Starting with the line that contains "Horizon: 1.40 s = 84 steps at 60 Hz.", reproduce each line through the end of the listing below, with no other output.

· · · · · · ·

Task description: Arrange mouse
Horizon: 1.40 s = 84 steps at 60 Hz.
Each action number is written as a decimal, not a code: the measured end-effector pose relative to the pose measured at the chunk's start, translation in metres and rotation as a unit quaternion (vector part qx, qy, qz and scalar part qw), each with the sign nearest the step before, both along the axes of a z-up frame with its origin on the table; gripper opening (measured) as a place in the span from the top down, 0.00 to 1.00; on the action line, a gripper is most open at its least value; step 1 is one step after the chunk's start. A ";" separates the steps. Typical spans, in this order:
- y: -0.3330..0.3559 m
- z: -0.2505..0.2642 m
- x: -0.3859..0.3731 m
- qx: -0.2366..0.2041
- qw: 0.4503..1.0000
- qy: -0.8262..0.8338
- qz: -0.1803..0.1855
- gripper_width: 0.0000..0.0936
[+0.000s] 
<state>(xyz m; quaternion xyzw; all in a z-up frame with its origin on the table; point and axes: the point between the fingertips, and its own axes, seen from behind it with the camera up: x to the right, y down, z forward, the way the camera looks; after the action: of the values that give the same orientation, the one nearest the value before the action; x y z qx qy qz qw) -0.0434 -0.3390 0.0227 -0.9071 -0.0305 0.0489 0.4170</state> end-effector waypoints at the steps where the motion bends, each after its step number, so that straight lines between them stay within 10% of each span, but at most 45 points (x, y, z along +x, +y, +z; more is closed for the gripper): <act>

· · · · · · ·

- Problem solution:
Horizon: 1.40 s = 84 steps at 60 Hz.
Each action number is written as a decimal, not a code: the measured end-effector pose relative to the pose measured at the chunk's start, translation in metres and rotation as a unit quaternion (vector part qx, qy, qz and scalar part qw), each with the sign nearest the step before, both along the axes of a z-up frame with its origin on the table; gripper opening (measured) as a place in the span from the top down, 0.00 to 1.00; on the action line, a gripper is most open at its least value; step 1 is one step after the chunk's start. A ";" separates the steps. Typical spans, in this order:
- y: -0.3330..0.3559 m
- z: -0.2505..0.2642 m
- x: -0.3859..0.3731 m
- qx: -0.2366..0.2041
- qw: 0.4503..1.0000
- qy: -0.8262..0.8338
- qz: -0.1803..0.1855
- gripper_width: 0.0000..0.0936
[+0.000s] 
<state>(xyz m; quaternion xyzw; all in a z-up frame with its origin on the table; point and axes: the point between the fingertips, and its own axes, seen from behind it with the camera up: x to the right, y down, z forward, the way the camera looks; after the action: of the values that give the same orientation, the one nearest the value before the action; x y z qx qy qz qw) -0.0434 -0.3390 0.0227 -0.9071 -0.0305 0.0489 0.4170</state> end-effector waypoints at the steps where the motion bends, each after its step number, so that straight lines between them stay within 10% of each span, but at most 45 points (x, y, z along +x, +y, +z; more is closed for the gripper): <act>

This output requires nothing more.